Feb 232016
 

H.265/HEVC logoAfter [compiling] and running the x265 HEVC encoder, and after [looking at its quality] for animated content, here’s another little piece of information about my experiments with H.265/HEVC. And this time it’s the decoding part. Playing H.265-encoded videos on the PC is relatively easy. On Windows I tend to use [MPC-HC] for this, and on Linux/UNIX you can use [mplayer] or [VLC]. The newest versions of those players are all linked against a modern libav or ffmpeg library collection, so they can decode anything any H.265 encoder can throw at them.

The questions are: At what price? And: What about mobile devices?

H.265/HEVC is costly in terms of computation, and not just in the encoding stage. Decoding this stuff is hard as well. So I looked at two older Core 2 processors to see how they fare when decoding regular 10-bit H.264/AVC and the same content encoded as 10-bit H.265/HEVC, both times at the same bitrate of 3Mbit/s ABR. Again, the marvelous Anime movie “The Garden of Words” was used for this. The video player of my choice for playback was [MPC-HC] v1.7.10, rendering to a VMR9 surface.

On top of that, I can also provide some insight on how relatively modern Android devices will handle this (devices partly without a H.265 hardware decoder chip however!), all thanks to [Umlüx], who’s been willing to install the necessary Apps and run some tests! On Android, [MX Player] was used.

For the record, the encoding settings were like this for x264 (pass 1 & pass 2), …

--fps 24000/1001 --preset veryslow --tune animation --open-gop --b-adapt 2 --b-pyramid normal -f -2:0
--bitrate 3000 --aq-mode 1 -p 1 --slow-firstpass --stats v.stats -t 2 --no-fast-pskip --cqm flat
--non-deterministic

--fps 24000/1001 --preset veryslow --tune animation --open-gop --b-adapt 2 --b-pyramid normal -f -2:0
--bitrate 3000 --aq-mode 1 -p 2 --stats v.stats -t 2 --no-fast-pskip --cqm flat --non-deterministic

…and this for x265:

--y4m -D 10 --fps 24000/1001 -p veryslow --open-gop --bframes 16 --b-pyramid --bitrate 3000 --rect
--amp --aq-mode 3 --no-sao --qcomp 0.75 --no-strong-intra-smoothing --psy-rd 1.6 --psy-rdoq 5.0
--rdoq-level 1 --tu-inter-depth 4 --tu-intra-depth 4 --ctu 32 --max-tu-size 16 --pass 1
--slow-firstpass --stats v.stats --sar 1 --range full

--y4m -D 10 --fps 24000/1001 -p veryslow --open-gop --bframes 16 --b-pyramid --bitrate 3000 --rect
--amp --aq-mode 3 --no-sao --qcomp 0.75 --no-strong-intra-smoothing --psy-rd 1.6 --psy-rdoq 5.0
--rdoq-level 1 --tu-inter-depth 4 --tu-intra-depth 4 --ctu 32 --max-tu-size 16 --pass 2
--stats v.stats --sar 1 --range full

PC first:

Contender #1 is my old Sony TT45X subnotebook, and this is the processor inside:

CPU-Z on a Core 2 Duo SU9600

A Core 2 Duo SU9600 Penryn, which is an ULV processor at 1.6GHz, shown under all-core load, where it doesn’t boost to 1.83GHz any longer (And yeah, this is still WinXP+POSReady2009).

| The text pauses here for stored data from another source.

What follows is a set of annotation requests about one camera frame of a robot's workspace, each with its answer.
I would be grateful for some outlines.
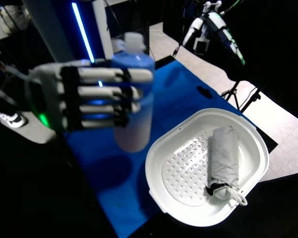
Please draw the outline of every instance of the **white bottle cap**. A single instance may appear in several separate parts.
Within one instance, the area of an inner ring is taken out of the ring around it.
[[[126,32],[125,33],[125,47],[127,52],[144,51],[144,37],[140,33]]]

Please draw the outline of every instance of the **floor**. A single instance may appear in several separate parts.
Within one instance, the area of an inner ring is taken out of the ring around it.
[[[162,23],[150,28],[150,49],[153,53],[151,56],[154,56],[155,60],[171,55],[177,45],[177,42],[163,33]],[[219,94],[234,85],[223,70],[194,56],[184,48],[180,48],[176,59]],[[239,101],[243,102],[253,88],[249,82],[241,82],[237,89]],[[244,114],[279,144],[270,153],[269,169],[262,180],[298,173],[298,119],[264,94],[261,94],[261,98],[252,103]],[[28,125],[15,129],[16,132],[37,143],[45,143],[55,135],[32,113],[25,113],[25,116],[29,120]]]

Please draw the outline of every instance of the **white wrist strap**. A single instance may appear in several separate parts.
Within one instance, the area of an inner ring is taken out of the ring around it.
[[[222,189],[226,189],[231,194],[232,198],[236,202],[239,203],[239,205],[241,205],[243,207],[247,206],[248,203],[247,203],[246,198],[237,191],[236,187],[224,186],[224,187],[220,187],[218,189],[215,189],[214,192],[222,190]]]

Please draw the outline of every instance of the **bottle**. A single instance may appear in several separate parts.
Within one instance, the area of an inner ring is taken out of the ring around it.
[[[114,68],[144,68],[154,73],[154,60],[144,53],[144,38],[140,33],[125,33],[125,48],[122,52],[115,54],[112,58]],[[153,92],[152,84],[131,84],[141,88],[144,96],[138,101],[141,110],[129,116],[126,127],[115,127],[114,137],[118,146],[126,152],[139,152],[145,148],[150,139]]]

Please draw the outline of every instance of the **white tile floor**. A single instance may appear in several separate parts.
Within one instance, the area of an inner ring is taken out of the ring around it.
[[[177,45],[175,40],[163,33],[162,23],[150,28],[150,48],[156,60],[171,55]],[[223,70],[184,48],[180,48],[176,59],[219,94],[234,85]],[[246,81],[239,84],[237,96],[240,103],[253,88]],[[298,119],[264,94],[260,95],[261,100],[252,103],[244,114],[279,144],[270,154],[269,169],[262,181],[298,173]]]

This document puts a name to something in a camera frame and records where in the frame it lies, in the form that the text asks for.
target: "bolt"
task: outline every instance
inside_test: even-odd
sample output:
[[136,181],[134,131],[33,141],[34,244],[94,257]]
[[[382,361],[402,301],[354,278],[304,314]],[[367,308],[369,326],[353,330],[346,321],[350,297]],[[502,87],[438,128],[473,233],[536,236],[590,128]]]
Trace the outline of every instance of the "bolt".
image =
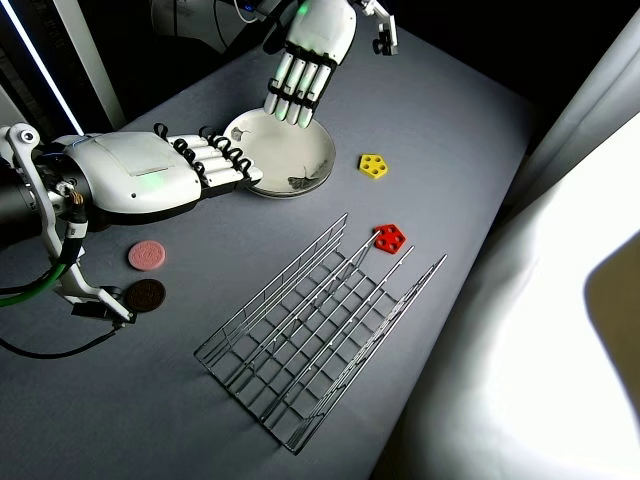
[[23,130],[22,132],[20,132],[20,138],[25,143],[33,143],[36,137],[29,130]]

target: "yellow pentagon block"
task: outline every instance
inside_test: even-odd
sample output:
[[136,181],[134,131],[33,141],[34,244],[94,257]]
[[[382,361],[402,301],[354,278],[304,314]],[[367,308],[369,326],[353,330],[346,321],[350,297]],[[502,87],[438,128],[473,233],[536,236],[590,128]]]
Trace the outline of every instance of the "yellow pentagon block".
[[380,155],[365,153],[360,157],[358,170],[371,178],[380,178],[389,173],[389,166]]

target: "white plate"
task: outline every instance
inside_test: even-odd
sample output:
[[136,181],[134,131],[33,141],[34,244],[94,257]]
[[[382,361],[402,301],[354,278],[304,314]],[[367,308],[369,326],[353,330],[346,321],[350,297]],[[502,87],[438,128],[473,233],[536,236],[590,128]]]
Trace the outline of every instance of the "white plate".
[[319,187],[336,158],[333,140],[318,122],[300,128],[261,108],[236,118],[224,136],[263,171],[263,179],[251,189],[269,197],[295,197]]

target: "metal dish rack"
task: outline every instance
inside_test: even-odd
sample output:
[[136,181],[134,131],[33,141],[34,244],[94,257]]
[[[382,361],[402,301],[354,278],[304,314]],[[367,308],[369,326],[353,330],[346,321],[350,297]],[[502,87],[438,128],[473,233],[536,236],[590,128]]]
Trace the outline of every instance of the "metal dish rack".
[[360,268],[379,232],[350,257],[340,217],[194,353],[278,441],[298,454],[446,259],[400,298]]

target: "white robotic hand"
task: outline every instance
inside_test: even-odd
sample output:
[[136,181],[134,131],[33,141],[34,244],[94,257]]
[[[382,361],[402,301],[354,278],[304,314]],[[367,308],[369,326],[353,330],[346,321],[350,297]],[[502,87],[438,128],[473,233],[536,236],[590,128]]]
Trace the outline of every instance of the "white robotic hand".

Contender #2 is my secondary workstation at work, that I recently upgraded with an SSD and a better processor we had lying around. It’s using this chip now:

CPU-Z on a Core 2 Quad Q9505

A Core 2 Quad Q9505 Yorkfield, which has been overclocked to a rock solid 3.4GHz.

Let’s throw some video at them! First, we’ll try some good old H.264 on the slow-clocked Core 2 Duo mobile chip:

Core 2 Duo playing the beginning of "The Garden of Words" as 3Mbit H.264/AVC

The Core 2 Duo SU9600 playing the beginning of “The Garden of Words” as 3Mbit H.264/AVC (on a German version of Windows).

We can see some high load there. Mind you, since this is 10-bit H.264, there is no GPU acceleration whatsoever, minus maybe the bicubic scaler, which is implemented as Pixel Shader 2.0 code. Everything else has to be done by the CPU and its SSE extensions. Let’s take a look at the new H.265 then:

Core 2 Duo playing the beginning of "The Garden of Words" as 3Mbit H.265/HEVC

Same thing as before, but with 3Mbit H.265/HEVC.

The beginning of the movie, which shows only some moving logo on mostly uniform background and then some static text does just fine. You can really see what’s happening on screen when looking at the usage curve above. As soon as the first serious video frame with lots of movement starts to fade in, the machine just falls on its face, as the bitrate is rising. Realtime playback can no longer be achieved, A/V synchronization is being lost and a ton of frames are being dropped, resulting in a horrible experience.

Thing is, even with all the frame drops, it’s still losing sync even and falling short of delivering those frames which are still being decoded with the proper timing. It’s just abysmal.

So let’s change our environment to a CPU with twice the cores and roughly twice the clock speed, while staying with the same architecture / instruction set, H.264 first:

Core 2 Quad playing the beginning of "The Garden of Words" as 3Mbit H.264/AVC

The quad-core Q9505 hardly has any trouble with H.264 at all. It’s completely smooth sailing.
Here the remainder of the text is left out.